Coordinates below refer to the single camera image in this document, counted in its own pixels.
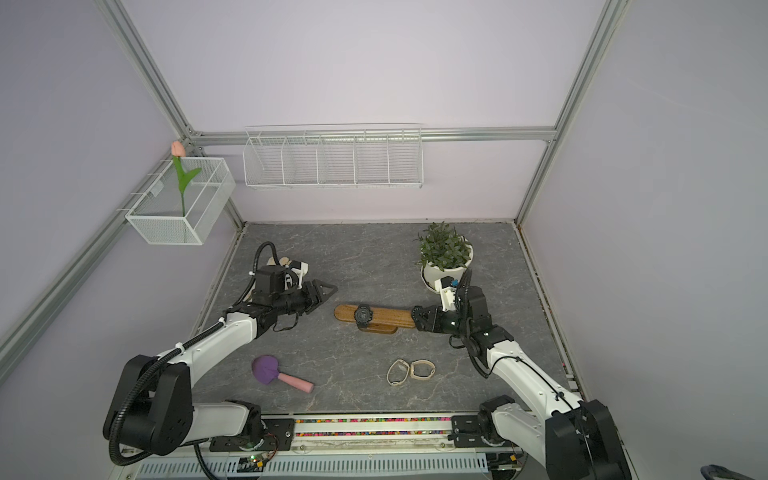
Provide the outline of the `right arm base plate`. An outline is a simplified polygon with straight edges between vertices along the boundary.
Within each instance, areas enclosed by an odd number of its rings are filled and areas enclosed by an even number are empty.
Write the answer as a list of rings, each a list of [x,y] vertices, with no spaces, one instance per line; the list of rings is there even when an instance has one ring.
[[[481,413],[454,415],[447,436],[457,448],[511,447],[509,440],[502,439],[492,429],[489,420]]]

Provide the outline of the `purple pink brush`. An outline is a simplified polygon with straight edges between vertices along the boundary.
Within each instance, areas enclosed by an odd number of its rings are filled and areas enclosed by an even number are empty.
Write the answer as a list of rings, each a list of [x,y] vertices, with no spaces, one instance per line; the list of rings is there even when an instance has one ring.
[[[279,368],[278,359],[271,355],[262,355],[254,359],[251,363],[251,371],[254,378],[264,385],[278,380],[305,393],[311,393],[314,389],[313,383],[283,373]]]

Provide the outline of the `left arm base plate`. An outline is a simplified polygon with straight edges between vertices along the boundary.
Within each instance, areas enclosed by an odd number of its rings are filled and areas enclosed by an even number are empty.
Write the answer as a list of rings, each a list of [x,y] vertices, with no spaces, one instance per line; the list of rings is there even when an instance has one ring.
[[[288,451],[294,439],[296,421],[289,417],[263,418],[256,430],[258,437],[214,437],[211,452],[271,452]]]

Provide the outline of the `aluminium frame profiles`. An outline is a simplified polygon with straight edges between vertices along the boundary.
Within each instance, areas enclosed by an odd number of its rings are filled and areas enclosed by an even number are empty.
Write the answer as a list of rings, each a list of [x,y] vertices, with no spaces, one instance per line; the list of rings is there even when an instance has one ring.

> TASK DIRECTIONS
The expected result is the data above in exact form, free of pictures.

> SOLUTION TO THE PROBLEM
Coordinates below refer to the single camera image in this document, counted in its own pixels.
Provide the outline of the `right arm base plate`. An outline is a simplified polygon with straight edges between vertices along the boundary.
Within each instance, areas enclosed by an odd number of its rings are filled and areas enclosed by an even number are empty.
Write the answer as a list of rings, each a list of [x,y] vertices, with no spaces, one instance per line; the list of rings is there even when an instance has one ring.
[[[481,413],[454,415],[447,436],[457,448],[511,447],[509,440],[502,439],[492,429],[489,420]]]

Provide the outline of the `purple pink brush`. An outline is a simplified polygon with straight edges between vertices along the boundary.
Within each instance, areas enclosed by an odd number of its rings are filled and areas enclosed by an even number are empty.
Write the answer as a list of rings, each a list of [x,y] vertices, with no spaces, one instance per line; the list of rings is there even when an instance has one ring.
[[[279,368],[278,359],[271,355],[262,355],[254,359],[251,363],[251,371],[254,378],[264,385],[278,380],[305,393],[311,393],[314,389],[313,383],[283,373]]]

Provide the outline of the `left arm base plate`. An outline is a simplified polygon with straight edges between vertices along the boundary.
Within each instance, areas enclosed by an odd number of its rings are filled and areas enclosed by an even number are empty.
Write the answer as a list of rings, each a list of [x,y] vertices, with no spaces, one instance per line; the list of rings is there even when an instance has one ring.
[[[288,451],[294,439],[296,421],[289,417],[263,418],[256,430],[258,437],[214,437],[211,452],[271,452]]]

Provide the outline of the `aluminium frame profiles`. An outline is a simplified polygon with straight edges between vertices along the boundary.
Within each instance, areas enclosed by an odd number of its rings are filled and areas enclosed by an even number are empty.
Write the answer as a list of rings, each a list of [x,y] vertices, with no spaces, one instance per line; the list of rings is there even when an instance has one ring.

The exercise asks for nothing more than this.